■ Exercise aim
Reproduce all of the listing below without alteration.

■ Provided material

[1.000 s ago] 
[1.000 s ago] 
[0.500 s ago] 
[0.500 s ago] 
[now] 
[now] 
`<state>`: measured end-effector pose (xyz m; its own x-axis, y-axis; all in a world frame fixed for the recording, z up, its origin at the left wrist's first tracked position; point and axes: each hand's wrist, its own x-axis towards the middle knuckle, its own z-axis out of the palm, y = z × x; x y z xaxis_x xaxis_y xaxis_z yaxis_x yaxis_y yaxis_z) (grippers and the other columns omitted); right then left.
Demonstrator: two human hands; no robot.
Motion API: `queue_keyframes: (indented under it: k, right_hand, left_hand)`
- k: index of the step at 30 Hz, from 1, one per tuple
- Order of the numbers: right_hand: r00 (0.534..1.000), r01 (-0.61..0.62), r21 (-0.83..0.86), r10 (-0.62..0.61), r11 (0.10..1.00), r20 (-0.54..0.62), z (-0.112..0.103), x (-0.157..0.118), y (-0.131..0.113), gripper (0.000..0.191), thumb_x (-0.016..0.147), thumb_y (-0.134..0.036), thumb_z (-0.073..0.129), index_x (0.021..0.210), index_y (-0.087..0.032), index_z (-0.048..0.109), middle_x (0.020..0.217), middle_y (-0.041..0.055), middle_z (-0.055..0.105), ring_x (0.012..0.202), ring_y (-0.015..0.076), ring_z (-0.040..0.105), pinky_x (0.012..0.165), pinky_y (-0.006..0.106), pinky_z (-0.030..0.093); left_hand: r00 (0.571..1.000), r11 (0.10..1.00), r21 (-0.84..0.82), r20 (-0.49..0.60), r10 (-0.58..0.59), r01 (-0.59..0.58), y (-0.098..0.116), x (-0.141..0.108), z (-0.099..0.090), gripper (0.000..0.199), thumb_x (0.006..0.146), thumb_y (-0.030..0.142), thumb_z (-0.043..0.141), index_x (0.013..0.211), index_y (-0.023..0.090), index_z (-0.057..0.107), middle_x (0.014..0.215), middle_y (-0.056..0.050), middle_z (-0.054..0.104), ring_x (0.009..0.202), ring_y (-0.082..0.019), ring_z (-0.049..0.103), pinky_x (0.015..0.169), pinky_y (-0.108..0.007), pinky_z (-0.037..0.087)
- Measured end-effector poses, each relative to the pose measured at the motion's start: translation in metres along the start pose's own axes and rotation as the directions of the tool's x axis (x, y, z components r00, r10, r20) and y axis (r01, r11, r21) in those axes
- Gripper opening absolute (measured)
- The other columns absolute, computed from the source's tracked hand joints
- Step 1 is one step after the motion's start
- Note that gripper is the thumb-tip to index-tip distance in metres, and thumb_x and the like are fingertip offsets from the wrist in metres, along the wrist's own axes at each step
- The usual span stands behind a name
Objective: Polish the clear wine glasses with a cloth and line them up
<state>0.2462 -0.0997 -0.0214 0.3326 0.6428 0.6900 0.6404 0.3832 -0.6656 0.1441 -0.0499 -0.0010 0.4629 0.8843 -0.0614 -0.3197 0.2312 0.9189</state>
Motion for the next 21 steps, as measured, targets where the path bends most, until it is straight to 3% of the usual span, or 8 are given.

■ Response
[1.000 s ago] 
[1.000 s ago] 
[0.500 s ago] 
[0.500 s ago] 
[now] 
[now] 
`<state>`: measured end-effector pose (xyz m; its own x-axis, y-axis; all in a world frame fixed for the recording, z up, its origin at the left wrist's first tracked position; point and axes: each hand's wrist, its own x-axis towards the middle knuckle, its own z-axis out of the palm, y = z × x; x y z xaxis_x xaxis_y xaxis_z yaxis_x yaxis_y yaxis_z) (grippers and the other columns omitted); right then left.
Demonstrator: two human hands; no robot.
Motion API: `queue_keyframes: (indented under it: k, right_hand, left_hand)`
- k: index of the step at 30 Hz, from 1, one per tuple
- Order of the numbers: right_hand: r00 (0.534..1.000), r01 (-0.61..0.62), r21 (-0.83..0.86), r10 (-0.62..0.61), r11 (0.10..1.00), r20 (-0.54..0.62), z (-0.112..0.103), x (-0.157..0.118), y (-0.131..0.113), gripper (0.000..0.191), thumb_x (-0.016..0.147), thumb_y (-0.134..0.036), thumb_z (-0.073..0.129), index_x (0.021..0.210), index_y (-0.087..0.032), index_z (-0.048..0.109), middle_x (0.020..0.217), middle_y (-0.041..0.055), middle_z (-0.055..0.105), ring_x (0.012..0.202), ring_y (-0.015..0.076), ring_z (-0.040..0.105), pinky_x (0.012..0.165), pinky_y (-0.006..0.106), pinky_z (-0.030..0.093); left_hand: r00 (0.571..1.000), r11 (0.10..1.00), r21 (-0.84..0.82), r20 (-0.49..0.60), r10 (-0.58..0.59), r01 (-0.59..0.58), y (-0.098..0.116), x (-0.141..0.108), z (-0.099..0.090), gripper (0.000..0.199), thumb_x (0.006..0.146), thumb_y (-0.030..0.142), thumb_z (-0.043..0.141), index_x (0.013..0.211), index_y (-0.023..0.090), index_z (-0.057..0.107), middle_x (0.014..0.215), middle_y (-0.056..0.050), middle_z (-0.054..0.104), ring_x (0.009..0.202), ring_y (-0.082..0.019), ring_z (-0.049..0.103), pinky_x (0.015..0.169), pinky_y (-0.108..0.007), pinky_z (-0.037..0.087)
- Measured end-effector poses, each relative to the pose measured at the motion's start: translation in metres along the start pose's own axes and rotation as the directions of the tool's x axis (x, y, z components r00, r10, r20) and y axis (r01, r11, r21) in those axes
- Gripper opening absolute (measured)
- The other columns absolute, computed from the source's tracked hand joints
- Step 1 is one step after the motion's start
- Note that gripper is the thumb-tip to index-tip distance in metres, and thumb_x and the like are fingertip offsets from the wrist in metres, along the wrist's own axes at each step
- The usual span stands behind a name
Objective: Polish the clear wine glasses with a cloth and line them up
<state>0.2462 -0.0997 -0.0214 0.3326 0.6428 0.6900 0.6404 0.3832 -0.6656 0.1441 -0.0499 -0.0010 0.4629 0.8843 -0.0614 -0.3197 0.2312 0.9189</state>
Motion for the next 21 steps, as measured, targets where the path bends most, until it is straight to 3% of the usual span, or 8 are given.

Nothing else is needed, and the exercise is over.